It’s still good enough to change the world, though. “We process over a billion translations every day on Translate,” says the same Google rep. “And we’ve recently launched more AI-powered features to provide contextual awareness, including the ability to translate images with Lens, which enables you to search what you see with your camera app.”
For its part, Microsoft, which includes a helpful split screen for people facing each other on its highly rated translation app, boasts similar numbers. “We now have thousands of businesses using our technology to do batch, real-time, and document translation across 141 languages, as well as millions of active users taking advantage of live conversation through Microsoft Translator,” says Marco Casalaina, VP of product for Microsoft’s Azure AI.
When it comes to machine translation, there are basically two toolkits for converting tongues: small language models, like the open-source kind Microsoft uses “to be nimble, iterate faster, and scale effectively on important user devices,” and large language models, like the proprietary kind DeepL sells to 100,000 customers.
Some say the latter approach is more accurate and faster, but there are trade-offs: fewer supported languages (only a quarter of the 140 total for small language models) and no offline access, chief among them. But as DeepL’s Richter spins it, “We don’t offer offline translation, since end devices don’t provide the quality we want when working in the cloud.”
What’s next, then, for translation apps? Big Tech is mum for now.
"We don't speculate,” says a tight-lipped publicist from Apple, which first introduced its Siri-powered Translation app in 2020. “Soon, we will expand our web service to give users more options for translating image-based content, regardless of how you search for it,” says Google’s rep. For its part, DeepL is developing significant speech improvements “launching later this year.”
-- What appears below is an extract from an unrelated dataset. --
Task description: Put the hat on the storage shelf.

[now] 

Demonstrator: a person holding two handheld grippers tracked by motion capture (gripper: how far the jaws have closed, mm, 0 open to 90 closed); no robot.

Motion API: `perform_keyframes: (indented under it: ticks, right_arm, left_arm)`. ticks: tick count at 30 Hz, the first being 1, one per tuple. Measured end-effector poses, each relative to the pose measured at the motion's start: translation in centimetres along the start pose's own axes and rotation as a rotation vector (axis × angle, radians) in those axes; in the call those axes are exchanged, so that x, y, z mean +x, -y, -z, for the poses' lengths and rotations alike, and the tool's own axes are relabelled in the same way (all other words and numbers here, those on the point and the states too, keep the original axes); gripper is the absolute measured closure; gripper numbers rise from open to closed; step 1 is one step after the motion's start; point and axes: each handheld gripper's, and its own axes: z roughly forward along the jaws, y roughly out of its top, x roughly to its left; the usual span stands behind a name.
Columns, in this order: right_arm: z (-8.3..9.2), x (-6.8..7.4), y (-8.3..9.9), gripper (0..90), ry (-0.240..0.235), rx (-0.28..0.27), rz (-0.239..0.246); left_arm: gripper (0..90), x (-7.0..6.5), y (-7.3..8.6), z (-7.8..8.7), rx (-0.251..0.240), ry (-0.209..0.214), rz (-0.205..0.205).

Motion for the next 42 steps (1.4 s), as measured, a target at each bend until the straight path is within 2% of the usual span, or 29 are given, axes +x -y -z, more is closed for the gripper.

But none of this would even be possible without artificial intelligence, according to every developer I spoke to. “As AI continues to unlock new translation possibilities, we will remove the remaining language barriers,” says Microsoft’s Casalaina. “The tech just needs a few years to evolve,” adds DeepL’s Richter.
As my sometimes clumsy exchanges with Andre prove, today’s translation technology is mostly awesome but still confusing at times. Given that machines have been “speaking” for only 10 to 20 years, however, it’s hard to believe how good they’ve become at understanding and translating what our species has been doing for 200,000 years.
It might not be miraculous, but it’s pretty close.
Capisce?